# [Task requirements]
Where a line in the listing contains the string "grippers", copy that line out.
Given records below:
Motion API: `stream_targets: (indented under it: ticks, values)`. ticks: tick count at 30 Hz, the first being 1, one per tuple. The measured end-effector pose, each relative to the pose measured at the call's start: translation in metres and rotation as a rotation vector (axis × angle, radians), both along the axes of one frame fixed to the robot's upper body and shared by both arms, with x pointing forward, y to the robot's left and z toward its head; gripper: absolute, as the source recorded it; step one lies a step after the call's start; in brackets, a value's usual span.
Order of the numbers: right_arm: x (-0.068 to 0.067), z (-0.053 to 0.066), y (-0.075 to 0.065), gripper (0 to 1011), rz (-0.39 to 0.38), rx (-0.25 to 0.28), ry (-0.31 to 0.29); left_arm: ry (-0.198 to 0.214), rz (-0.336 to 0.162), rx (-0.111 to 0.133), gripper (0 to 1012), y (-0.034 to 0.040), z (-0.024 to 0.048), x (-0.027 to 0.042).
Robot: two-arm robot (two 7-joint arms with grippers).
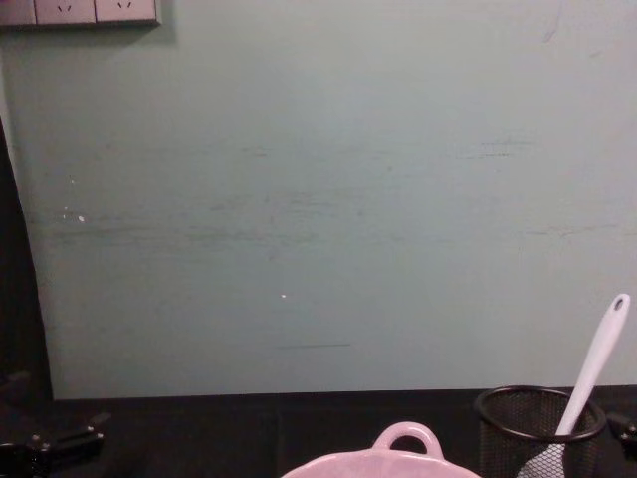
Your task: Use the one hand to pick up the spoon and stir the clear water in the bowl.
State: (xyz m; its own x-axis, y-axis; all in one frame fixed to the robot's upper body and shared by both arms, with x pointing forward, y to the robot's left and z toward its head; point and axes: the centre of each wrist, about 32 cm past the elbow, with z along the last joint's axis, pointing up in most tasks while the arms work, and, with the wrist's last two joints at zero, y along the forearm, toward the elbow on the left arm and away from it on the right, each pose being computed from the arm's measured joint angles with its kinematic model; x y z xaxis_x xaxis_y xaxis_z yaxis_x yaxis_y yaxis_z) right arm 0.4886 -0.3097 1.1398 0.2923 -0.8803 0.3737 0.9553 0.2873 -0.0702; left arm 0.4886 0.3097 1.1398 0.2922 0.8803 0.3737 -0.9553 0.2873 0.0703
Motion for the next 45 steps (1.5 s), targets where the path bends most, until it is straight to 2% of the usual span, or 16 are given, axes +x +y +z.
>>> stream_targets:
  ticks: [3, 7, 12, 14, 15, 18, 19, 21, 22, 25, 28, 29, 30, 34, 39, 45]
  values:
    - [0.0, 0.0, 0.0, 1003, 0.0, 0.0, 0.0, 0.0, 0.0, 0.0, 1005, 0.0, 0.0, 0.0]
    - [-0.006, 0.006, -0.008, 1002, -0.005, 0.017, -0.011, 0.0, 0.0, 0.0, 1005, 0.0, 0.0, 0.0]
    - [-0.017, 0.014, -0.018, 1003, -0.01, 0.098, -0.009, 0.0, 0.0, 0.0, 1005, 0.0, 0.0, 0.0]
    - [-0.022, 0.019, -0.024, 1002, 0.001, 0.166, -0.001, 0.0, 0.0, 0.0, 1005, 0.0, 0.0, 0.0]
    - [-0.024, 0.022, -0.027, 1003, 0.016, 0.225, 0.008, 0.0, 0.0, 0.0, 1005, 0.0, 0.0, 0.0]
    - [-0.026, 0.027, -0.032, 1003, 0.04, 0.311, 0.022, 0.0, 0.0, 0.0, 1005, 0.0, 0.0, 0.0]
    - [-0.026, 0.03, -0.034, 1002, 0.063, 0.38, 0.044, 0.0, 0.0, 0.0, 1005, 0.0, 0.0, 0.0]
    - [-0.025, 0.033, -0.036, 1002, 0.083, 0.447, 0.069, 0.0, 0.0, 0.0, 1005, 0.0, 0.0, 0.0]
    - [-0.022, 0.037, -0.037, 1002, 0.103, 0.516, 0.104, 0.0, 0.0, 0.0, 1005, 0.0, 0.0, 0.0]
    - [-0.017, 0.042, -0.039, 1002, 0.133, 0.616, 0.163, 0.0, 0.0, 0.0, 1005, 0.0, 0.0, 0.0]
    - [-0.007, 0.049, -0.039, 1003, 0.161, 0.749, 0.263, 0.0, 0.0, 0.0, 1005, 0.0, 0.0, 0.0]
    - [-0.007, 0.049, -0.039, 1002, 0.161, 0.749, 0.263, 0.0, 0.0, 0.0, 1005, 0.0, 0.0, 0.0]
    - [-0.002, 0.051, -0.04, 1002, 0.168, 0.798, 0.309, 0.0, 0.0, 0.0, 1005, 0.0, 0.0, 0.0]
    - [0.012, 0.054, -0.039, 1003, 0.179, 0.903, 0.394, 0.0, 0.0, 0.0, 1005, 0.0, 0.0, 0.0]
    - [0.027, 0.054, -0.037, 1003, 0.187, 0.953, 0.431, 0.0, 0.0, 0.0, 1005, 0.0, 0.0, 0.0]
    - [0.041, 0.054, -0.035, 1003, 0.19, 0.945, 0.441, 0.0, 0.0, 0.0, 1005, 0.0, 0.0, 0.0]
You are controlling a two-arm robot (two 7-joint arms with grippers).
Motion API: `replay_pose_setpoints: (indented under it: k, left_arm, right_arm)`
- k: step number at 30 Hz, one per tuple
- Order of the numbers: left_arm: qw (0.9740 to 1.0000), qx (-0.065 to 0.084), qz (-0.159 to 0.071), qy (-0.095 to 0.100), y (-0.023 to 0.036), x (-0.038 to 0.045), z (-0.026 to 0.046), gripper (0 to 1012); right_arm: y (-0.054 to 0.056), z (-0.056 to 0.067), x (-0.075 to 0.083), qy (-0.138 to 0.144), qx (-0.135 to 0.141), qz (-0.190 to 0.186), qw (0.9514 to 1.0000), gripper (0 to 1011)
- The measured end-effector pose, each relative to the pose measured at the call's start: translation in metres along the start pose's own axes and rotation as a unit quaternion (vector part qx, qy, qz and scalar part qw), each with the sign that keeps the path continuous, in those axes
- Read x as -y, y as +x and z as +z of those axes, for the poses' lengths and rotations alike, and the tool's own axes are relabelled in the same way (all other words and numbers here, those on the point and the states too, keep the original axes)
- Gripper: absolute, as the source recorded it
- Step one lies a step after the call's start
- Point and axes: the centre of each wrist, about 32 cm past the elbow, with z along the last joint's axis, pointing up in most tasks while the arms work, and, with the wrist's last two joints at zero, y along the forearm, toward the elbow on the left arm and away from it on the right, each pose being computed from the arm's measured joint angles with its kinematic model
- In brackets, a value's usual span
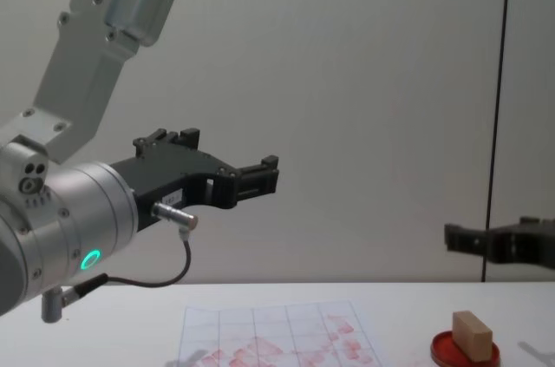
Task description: Use the one hand to pick up the stamp and affix it onto the A4 paper.
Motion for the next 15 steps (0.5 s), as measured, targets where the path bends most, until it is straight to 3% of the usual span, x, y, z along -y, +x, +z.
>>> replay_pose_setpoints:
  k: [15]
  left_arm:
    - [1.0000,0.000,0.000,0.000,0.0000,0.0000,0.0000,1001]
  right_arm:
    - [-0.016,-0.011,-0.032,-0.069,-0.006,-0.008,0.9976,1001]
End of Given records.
# [Finished exercise]
Robot: two-arm robot (two 7-joint arms with grippers).
You are controlling a two-arm robot (two 7-joint arms with grippers).

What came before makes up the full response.